**Provided data:**
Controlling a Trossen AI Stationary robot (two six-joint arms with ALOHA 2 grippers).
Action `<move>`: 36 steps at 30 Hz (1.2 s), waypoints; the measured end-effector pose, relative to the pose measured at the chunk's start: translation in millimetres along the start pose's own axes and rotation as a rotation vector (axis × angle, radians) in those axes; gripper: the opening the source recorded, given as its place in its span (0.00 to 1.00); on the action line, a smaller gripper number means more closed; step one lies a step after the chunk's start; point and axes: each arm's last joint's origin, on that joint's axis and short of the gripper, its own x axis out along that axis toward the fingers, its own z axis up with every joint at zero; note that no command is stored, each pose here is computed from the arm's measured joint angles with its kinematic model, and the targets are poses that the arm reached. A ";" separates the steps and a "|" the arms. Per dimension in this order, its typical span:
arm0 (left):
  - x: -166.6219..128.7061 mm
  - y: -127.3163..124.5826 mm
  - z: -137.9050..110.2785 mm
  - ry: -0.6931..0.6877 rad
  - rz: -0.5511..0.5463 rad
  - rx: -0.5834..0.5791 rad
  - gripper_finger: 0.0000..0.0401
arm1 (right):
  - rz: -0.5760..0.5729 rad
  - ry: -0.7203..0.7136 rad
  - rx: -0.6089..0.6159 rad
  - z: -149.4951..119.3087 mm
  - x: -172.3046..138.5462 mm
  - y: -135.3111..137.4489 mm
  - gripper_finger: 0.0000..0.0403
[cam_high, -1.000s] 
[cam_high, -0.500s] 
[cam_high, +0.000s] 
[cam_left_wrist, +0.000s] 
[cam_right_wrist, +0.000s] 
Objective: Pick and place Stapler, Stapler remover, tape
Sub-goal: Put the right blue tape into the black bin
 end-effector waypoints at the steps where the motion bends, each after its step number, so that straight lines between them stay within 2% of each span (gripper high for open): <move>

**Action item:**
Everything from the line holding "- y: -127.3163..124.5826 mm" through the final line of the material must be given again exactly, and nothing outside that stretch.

**Exercise output:**
  - y: -127.3163..124.5826 mm
  - z: -137.9050..110.2785 mm
  - ry: -0.6931..0.6877 rad
  - rz: -0.5511..0.5463 rad
  - rx: -0.5834..0.5791 rad
  - gripper_finger: 0.0000..0.0401
arm1 (right):
  - rz: -0.5760..0.5729 rad
  - ry: -0.7203..0.7136 rad
  - rx: -0.6089..0.6159 rad
  - z: -149.4951..119.3087 mm
  - x: -172.3046..138.5462 mm
  - y: -135.3111..137.4489 mm
  - gripper_finger: 0.0000..0.0403
[cam_high, -1.000s] 
[cam_high, -0.500s] 
[cam_high, +0.000s] 
[cam_left_wrist, +0.000s] 
[cam_right_wrist, +0.000s] 
Objective: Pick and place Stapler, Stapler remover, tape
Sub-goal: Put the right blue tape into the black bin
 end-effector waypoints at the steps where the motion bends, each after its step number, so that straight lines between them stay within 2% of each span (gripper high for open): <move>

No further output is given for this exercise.